Smoke was there, alongside hundreds of others from the London area, when the tree was planted July 11, 1991. Despite the conflict being hundreds of kilometres away, it had impact at the time, and still today.
Also known as the Kanesatake Resistance, the armed standoff was triggered by the proposed expansion of a golf course and townhouse development onto a sacred Mohawk burial ground known as the Pines. The land was not officially Kanesatake territory under the Indian Act, but it was considered sacred.
"The reason that they were standing up to protect the land was because the land had their ancestors buried there," said Smoke. "So there they were, protecting their ancestors."
On July 11, police and military were sent to dismantle the barricades using tear gas, leading to gunfire from both sides and the death of one officer.
Smoke said that following the firefight, the Oneida Nation sent their own skilled negotiators to advise the Mohawk people in working toward a peaceful disengagement.
"In our belief system as Indigenous people, the harm of one is the harm of all of us," he said. "So if one of us gets harmed and gets hurt, then we're all getting harmed and we're all getting hurt. So we have to stand to protect them. That's our responsibility."

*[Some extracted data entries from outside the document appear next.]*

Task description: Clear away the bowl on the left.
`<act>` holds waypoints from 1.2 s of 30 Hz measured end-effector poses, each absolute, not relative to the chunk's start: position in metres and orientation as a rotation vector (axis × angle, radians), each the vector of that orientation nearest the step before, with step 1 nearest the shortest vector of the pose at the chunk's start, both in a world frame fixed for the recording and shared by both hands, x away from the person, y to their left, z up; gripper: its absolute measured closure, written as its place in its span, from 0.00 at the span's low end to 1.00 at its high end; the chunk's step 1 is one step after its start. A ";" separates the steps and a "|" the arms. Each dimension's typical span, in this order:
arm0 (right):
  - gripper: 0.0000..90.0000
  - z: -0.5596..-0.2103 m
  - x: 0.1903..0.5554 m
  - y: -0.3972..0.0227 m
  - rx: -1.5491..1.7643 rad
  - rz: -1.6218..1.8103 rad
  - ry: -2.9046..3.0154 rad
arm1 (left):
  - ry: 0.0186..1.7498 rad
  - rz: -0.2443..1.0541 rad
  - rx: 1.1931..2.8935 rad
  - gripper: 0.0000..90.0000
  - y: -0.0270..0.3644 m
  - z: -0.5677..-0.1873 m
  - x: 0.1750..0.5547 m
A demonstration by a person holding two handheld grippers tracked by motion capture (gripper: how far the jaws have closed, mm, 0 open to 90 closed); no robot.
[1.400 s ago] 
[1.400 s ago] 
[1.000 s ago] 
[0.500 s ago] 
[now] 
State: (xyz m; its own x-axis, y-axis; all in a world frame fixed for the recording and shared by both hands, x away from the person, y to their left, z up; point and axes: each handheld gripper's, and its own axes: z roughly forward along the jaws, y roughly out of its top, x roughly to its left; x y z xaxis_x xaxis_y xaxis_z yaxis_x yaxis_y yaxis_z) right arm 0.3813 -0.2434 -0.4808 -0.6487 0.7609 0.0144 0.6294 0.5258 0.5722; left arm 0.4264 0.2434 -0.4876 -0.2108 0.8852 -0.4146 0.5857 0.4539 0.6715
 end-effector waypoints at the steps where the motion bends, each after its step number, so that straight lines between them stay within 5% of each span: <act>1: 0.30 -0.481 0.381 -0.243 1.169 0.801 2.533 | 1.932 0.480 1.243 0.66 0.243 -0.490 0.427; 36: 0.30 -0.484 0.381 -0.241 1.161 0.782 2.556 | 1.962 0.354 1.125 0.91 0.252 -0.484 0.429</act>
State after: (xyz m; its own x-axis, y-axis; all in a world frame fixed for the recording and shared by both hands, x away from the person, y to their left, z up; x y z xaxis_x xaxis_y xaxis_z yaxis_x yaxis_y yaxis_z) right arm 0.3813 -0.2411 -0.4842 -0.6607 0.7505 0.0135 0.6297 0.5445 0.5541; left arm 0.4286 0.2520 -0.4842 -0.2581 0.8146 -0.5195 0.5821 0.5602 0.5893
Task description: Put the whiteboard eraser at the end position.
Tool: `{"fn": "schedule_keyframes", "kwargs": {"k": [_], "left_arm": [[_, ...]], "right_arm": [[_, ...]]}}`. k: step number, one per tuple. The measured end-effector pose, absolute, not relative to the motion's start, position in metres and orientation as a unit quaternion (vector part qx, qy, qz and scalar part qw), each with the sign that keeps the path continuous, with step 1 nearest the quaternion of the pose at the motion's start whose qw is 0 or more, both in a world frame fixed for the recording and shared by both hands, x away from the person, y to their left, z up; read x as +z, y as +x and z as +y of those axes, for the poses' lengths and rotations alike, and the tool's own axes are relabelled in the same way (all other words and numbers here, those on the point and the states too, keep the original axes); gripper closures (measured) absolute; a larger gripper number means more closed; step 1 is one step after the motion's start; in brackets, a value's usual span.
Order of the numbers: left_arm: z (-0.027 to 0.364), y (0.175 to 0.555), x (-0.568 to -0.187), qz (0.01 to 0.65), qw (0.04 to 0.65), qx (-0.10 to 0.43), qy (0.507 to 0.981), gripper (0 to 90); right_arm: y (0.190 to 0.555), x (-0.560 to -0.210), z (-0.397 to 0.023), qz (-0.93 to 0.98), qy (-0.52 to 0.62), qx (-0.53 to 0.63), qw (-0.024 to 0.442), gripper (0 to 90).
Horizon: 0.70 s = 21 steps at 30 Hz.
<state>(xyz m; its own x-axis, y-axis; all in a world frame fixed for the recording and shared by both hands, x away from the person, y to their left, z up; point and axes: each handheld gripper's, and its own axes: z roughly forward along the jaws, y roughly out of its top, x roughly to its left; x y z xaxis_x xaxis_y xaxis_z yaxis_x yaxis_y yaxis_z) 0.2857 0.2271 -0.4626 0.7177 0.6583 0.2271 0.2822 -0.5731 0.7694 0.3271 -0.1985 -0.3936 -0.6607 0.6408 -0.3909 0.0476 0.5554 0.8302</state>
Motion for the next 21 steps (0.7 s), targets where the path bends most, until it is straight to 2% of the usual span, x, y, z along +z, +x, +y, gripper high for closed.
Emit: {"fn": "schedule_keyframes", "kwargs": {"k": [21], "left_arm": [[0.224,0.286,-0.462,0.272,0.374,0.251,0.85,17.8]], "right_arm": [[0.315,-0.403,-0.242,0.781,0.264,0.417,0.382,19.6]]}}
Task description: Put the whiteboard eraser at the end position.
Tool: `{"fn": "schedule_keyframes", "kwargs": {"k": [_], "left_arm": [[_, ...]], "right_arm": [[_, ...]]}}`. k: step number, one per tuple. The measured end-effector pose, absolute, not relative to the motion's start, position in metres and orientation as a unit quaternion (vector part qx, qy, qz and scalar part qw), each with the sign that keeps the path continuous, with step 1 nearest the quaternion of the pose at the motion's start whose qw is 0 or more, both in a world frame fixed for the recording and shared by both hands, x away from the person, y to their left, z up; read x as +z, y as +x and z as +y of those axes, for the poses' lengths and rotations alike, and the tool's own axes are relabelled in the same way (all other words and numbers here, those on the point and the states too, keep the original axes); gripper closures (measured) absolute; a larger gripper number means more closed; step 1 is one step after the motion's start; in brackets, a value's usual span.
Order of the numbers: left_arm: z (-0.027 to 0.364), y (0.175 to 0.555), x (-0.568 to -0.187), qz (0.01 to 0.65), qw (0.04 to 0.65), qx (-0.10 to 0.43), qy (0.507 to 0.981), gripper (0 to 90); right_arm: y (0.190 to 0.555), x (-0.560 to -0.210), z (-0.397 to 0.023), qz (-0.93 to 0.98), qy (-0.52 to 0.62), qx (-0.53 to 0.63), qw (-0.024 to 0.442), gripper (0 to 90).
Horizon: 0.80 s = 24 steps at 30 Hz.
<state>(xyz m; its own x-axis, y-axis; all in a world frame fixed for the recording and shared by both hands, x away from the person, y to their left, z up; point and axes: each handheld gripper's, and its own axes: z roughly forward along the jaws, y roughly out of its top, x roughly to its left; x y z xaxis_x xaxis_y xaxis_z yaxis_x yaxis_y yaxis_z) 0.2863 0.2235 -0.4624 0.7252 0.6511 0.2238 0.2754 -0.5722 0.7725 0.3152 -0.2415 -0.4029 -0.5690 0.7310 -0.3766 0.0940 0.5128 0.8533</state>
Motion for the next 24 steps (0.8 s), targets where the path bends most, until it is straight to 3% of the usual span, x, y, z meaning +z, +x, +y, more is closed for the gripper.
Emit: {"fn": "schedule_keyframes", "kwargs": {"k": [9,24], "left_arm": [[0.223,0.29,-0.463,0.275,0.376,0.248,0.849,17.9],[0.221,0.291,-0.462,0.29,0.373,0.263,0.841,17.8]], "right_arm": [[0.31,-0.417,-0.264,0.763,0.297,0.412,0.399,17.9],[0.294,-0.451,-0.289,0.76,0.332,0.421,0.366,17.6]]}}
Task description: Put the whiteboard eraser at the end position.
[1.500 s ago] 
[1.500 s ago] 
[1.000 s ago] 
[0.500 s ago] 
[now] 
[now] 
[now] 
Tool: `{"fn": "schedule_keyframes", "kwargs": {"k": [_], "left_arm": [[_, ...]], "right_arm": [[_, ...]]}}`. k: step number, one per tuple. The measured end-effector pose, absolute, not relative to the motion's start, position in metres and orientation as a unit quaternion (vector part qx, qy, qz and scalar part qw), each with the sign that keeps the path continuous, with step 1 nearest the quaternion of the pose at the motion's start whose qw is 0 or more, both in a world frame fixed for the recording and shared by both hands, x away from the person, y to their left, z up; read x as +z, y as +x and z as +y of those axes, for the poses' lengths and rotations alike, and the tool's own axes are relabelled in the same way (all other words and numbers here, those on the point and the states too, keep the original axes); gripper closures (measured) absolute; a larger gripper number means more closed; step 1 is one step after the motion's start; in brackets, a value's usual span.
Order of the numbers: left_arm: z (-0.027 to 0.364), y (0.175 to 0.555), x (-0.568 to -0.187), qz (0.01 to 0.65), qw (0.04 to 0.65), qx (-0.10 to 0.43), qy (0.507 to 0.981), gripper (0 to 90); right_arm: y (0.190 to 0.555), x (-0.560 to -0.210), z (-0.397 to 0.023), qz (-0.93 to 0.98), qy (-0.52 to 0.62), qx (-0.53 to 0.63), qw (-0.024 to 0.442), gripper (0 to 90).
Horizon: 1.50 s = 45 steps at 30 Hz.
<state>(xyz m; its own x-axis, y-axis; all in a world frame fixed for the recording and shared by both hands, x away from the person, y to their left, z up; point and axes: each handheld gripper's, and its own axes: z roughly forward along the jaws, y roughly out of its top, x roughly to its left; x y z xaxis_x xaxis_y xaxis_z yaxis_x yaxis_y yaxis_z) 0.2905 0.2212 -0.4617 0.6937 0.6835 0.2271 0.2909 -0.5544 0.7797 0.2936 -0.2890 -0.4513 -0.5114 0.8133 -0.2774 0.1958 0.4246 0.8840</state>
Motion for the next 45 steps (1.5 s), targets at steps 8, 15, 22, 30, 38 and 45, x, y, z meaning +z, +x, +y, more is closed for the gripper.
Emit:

For 78 days, the Mohawk people held their ground against enforcement with encampments and blockades as Canada watched on. In the time before social media, the Oka Crisis put a significant spotlight on Indigenous people's rights.
"That's when ourselves and all kinds of people in Canada became much, much more aware of Native issues," said John Turner.
Turner and his wife, Anita, were present when the white pine tree was planted in Ivey Park. "I'm a big believer that if different cultures understand each other's cultures, that's just a positive thing."
On the day the crisis ended, a soldier stabbed 14-year-old Waneek Horn-Miller in the chest with a bayonet as she and other protestors departed the barriers, nearly taking her life.
Smoke said that the Tree of Peace was planted as a gesture of healing after the Oka Crisis. Some of those who were present at the planting 30 years ago will return on Sunday to speak and honour the tree. There will also be veterans who were present at Kanesatake.
But Smoke said he is also looking forward to seeing new generations come to learn about its history and meaning.
"I think that it's time for us to pass on to our young people this knowledge and wisdom so that they will benefit from it in a good way, so they don't have to go through what we went through and what my ancestors went through," he said.
The Tree of Peace is located next to the Forks of the Thames off of York Street, west of the London Labour Council Sculpture, "The Praying Hands." The ceremony starts Sunday at 6 p.m.